» **About this task**: Reproduce exactly the lines below, from the first through the one containing "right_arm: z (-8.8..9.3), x", and nothing more.

» **Data**:
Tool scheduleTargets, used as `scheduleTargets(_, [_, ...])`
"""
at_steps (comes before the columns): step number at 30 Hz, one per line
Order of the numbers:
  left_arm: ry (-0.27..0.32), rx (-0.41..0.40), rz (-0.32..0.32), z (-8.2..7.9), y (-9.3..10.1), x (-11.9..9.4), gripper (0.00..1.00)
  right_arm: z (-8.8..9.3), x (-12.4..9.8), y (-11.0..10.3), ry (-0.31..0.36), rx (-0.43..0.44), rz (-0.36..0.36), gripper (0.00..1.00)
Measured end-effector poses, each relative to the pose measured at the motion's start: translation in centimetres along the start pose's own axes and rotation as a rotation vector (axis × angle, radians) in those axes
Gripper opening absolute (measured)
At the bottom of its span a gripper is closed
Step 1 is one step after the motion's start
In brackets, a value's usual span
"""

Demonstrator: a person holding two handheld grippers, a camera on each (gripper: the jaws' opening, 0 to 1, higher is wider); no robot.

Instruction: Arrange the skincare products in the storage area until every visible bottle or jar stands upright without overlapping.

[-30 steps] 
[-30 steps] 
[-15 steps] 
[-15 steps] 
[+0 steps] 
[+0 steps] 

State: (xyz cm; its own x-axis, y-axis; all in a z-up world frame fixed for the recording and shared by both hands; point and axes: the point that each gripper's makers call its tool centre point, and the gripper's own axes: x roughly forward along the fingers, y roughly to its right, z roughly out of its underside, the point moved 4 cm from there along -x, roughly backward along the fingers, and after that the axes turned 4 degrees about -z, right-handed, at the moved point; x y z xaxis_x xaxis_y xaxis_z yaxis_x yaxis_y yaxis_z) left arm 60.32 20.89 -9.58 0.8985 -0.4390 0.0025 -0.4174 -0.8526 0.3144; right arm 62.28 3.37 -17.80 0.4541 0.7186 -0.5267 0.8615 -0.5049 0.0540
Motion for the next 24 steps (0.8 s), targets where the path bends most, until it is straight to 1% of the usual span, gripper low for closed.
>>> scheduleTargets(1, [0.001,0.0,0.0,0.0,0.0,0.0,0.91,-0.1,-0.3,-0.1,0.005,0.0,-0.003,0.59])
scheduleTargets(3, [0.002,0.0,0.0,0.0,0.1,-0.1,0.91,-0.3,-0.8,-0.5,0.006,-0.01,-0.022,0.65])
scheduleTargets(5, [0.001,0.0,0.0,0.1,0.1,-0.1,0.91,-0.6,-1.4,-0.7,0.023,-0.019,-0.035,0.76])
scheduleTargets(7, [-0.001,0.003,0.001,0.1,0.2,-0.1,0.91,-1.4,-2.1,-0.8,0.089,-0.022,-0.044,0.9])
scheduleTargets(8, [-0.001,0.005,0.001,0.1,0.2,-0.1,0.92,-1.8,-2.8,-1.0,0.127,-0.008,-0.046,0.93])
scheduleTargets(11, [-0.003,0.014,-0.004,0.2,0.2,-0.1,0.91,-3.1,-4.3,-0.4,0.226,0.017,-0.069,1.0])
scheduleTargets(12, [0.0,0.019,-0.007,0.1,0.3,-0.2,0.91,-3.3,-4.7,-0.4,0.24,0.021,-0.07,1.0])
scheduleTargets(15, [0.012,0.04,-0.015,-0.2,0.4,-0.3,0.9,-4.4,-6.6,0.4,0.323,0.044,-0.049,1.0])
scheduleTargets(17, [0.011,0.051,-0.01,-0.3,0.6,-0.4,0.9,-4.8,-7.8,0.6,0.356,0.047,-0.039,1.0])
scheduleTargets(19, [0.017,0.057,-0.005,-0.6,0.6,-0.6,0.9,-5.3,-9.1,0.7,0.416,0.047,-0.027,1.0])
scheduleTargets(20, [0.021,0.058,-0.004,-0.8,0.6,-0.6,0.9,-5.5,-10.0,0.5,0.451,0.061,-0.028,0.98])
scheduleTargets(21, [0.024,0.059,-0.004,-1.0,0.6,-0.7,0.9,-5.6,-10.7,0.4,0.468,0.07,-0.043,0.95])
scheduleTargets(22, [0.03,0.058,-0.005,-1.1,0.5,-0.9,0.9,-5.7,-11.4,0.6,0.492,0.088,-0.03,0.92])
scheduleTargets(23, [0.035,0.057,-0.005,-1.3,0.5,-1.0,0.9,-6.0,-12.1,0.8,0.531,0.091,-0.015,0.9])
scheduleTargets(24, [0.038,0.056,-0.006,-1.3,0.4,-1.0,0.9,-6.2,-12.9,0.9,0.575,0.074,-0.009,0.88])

» **Solution for this problem**:
Tool scheduleTargets, used as `scheduleTargets(_, [_, ...])`
"""
at_steps (comes before the columns): step number at 30 Hz, one per line
Order of the numbers:
  left_arm: ry (-0.27..0.32), rx (-0.41..0.40), rz (-0.32..0.32), z (-8.2..7.9), y (-9.3..10.1), x (-11.9..9.4), gripper (0.00..1.00)
  right_arm: z (-8.8..9.3), x (-12.4..9.8), y (-11.0..10.3), ry (-0.31..0.36), rx (-0.43..0.44), rz (-0.36..0.36), gripper (0.00..1.00)

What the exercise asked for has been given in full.